**Requirement:**
In the entries below, find the line containing "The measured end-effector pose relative" and the line containing "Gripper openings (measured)". Copy those two lines and everything between them exactly, and only that.

**Dataset entries:**

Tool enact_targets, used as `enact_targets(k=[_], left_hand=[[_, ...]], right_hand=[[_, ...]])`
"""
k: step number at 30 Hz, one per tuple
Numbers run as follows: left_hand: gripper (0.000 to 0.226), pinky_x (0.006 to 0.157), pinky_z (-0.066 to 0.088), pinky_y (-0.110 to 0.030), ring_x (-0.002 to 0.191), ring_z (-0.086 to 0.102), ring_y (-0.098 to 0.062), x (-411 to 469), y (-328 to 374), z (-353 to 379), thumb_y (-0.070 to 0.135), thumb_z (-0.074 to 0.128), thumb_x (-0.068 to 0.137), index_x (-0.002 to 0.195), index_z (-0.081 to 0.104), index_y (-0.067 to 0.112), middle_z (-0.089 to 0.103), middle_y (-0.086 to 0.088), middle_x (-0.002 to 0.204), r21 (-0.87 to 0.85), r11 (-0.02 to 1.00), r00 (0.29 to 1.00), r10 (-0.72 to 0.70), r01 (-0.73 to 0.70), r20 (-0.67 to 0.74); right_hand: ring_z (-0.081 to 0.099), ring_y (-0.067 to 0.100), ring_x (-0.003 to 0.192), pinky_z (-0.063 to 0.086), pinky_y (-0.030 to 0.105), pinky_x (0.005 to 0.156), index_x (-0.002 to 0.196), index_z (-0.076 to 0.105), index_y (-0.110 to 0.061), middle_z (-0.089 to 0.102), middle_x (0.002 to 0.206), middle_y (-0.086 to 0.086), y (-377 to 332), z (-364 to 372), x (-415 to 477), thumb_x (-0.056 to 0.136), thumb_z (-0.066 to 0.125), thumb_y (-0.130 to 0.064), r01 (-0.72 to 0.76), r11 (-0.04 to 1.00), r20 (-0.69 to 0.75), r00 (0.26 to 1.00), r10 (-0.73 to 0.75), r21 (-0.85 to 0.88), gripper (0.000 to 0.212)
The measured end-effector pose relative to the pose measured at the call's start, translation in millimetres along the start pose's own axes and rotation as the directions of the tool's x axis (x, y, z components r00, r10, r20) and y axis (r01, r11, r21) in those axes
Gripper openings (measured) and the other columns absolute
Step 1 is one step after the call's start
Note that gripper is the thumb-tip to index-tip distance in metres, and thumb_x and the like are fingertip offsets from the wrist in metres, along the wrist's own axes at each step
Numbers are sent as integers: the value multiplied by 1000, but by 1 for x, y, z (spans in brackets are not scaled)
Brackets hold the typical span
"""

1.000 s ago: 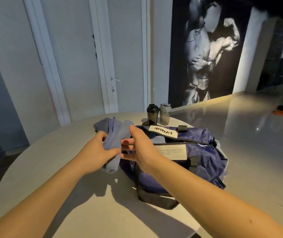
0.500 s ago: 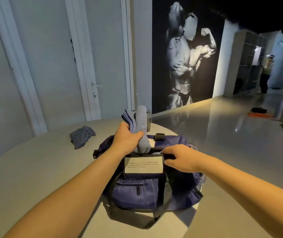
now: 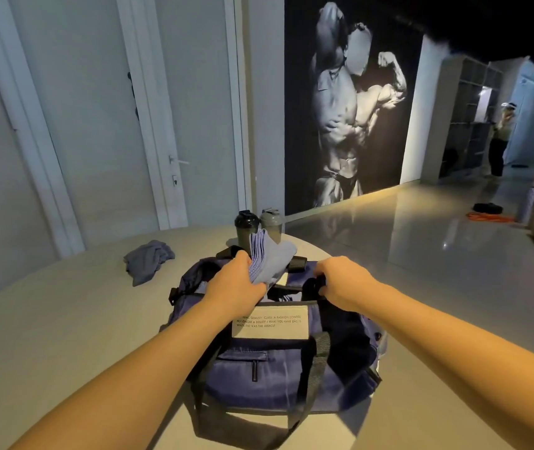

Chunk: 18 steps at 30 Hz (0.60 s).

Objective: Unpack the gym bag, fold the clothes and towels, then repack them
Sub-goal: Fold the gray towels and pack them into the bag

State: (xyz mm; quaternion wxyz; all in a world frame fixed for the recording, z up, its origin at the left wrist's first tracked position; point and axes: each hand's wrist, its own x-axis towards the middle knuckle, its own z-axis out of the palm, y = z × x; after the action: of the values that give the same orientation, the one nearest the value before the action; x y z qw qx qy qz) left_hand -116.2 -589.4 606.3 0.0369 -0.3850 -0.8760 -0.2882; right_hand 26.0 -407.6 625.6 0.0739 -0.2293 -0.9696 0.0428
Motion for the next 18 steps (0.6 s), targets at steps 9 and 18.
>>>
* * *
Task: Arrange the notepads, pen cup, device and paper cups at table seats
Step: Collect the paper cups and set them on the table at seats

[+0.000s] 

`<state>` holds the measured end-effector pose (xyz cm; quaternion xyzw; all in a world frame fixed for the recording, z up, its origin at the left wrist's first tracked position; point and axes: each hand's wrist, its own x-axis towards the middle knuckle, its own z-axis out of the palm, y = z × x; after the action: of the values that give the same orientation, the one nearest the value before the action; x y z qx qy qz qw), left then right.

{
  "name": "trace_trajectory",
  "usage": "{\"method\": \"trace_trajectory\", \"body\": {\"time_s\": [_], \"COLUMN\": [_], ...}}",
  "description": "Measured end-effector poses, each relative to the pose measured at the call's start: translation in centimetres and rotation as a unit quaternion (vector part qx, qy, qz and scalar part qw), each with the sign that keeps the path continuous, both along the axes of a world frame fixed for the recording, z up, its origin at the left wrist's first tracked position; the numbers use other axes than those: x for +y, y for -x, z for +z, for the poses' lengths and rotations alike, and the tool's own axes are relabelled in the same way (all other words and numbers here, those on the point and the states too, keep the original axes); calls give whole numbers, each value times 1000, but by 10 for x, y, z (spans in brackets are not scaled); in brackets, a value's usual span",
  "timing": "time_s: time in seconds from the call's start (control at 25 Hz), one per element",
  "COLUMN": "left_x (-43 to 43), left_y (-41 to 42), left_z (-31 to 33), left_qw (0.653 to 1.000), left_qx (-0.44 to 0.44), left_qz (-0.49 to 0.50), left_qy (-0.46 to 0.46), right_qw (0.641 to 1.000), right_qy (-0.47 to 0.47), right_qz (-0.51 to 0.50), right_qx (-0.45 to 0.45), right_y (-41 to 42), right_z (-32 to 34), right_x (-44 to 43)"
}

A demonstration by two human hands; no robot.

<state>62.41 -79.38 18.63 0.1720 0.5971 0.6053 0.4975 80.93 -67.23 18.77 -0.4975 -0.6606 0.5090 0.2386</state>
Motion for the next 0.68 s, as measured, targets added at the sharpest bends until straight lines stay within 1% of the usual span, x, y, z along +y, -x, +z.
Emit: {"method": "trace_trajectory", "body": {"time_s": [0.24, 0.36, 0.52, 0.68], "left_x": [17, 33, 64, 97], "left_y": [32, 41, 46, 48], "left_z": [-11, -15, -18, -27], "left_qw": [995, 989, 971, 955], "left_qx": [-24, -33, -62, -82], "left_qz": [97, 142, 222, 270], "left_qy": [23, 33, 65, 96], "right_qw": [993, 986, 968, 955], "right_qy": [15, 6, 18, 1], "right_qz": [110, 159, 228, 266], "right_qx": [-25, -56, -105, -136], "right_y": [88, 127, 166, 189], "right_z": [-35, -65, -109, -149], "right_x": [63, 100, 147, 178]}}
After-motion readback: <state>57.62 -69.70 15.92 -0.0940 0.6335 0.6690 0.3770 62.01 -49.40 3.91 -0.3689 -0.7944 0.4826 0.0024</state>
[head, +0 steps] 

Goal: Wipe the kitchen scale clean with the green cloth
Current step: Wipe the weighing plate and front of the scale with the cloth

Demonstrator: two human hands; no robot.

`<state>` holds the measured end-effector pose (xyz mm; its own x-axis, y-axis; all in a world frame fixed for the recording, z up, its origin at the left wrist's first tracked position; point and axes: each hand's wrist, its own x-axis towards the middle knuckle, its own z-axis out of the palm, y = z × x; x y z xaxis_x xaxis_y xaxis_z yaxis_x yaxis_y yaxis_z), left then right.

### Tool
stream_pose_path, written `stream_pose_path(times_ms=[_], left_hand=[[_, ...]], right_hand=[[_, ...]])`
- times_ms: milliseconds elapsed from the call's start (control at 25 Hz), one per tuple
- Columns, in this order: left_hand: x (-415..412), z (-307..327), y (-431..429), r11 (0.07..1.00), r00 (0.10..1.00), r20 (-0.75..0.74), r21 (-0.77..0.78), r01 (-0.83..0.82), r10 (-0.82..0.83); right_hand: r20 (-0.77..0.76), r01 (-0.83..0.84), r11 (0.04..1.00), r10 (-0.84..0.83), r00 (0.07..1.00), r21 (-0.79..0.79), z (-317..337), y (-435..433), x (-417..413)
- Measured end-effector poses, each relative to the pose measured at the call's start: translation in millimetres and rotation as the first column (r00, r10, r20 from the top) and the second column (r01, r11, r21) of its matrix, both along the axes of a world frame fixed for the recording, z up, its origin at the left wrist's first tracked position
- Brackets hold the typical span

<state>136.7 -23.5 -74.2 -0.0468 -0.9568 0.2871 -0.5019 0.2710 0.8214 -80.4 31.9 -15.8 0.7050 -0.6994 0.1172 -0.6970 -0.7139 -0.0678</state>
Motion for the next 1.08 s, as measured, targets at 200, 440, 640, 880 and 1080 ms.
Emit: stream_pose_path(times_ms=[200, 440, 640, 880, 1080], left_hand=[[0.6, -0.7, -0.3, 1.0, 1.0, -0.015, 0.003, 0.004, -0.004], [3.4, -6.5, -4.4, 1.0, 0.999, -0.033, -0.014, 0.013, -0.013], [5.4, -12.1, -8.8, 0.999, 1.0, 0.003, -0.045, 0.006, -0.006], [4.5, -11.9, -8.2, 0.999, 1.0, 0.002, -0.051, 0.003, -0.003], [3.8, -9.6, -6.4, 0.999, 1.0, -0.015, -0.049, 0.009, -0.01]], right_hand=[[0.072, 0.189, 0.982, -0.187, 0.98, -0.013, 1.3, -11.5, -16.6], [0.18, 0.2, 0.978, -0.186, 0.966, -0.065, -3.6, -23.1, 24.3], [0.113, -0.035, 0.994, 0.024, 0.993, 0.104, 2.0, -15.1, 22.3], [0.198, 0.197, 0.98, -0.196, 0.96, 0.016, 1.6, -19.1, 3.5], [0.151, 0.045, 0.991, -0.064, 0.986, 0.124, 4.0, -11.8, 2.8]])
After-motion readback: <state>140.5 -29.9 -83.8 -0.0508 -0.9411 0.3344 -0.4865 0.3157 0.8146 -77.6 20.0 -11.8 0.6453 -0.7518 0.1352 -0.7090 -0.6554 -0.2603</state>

**Result for this exercise:**
The measured end-effector pose relative to the pose measured at the call's start, translation in millimetres along the start pose's own axes and rotation as the directions of the tool's x axis (x, y, z components r00, r10, r20) and y axis (r01, r11, r21) in those axes
Gripper openings (measured) and the other columns absolute

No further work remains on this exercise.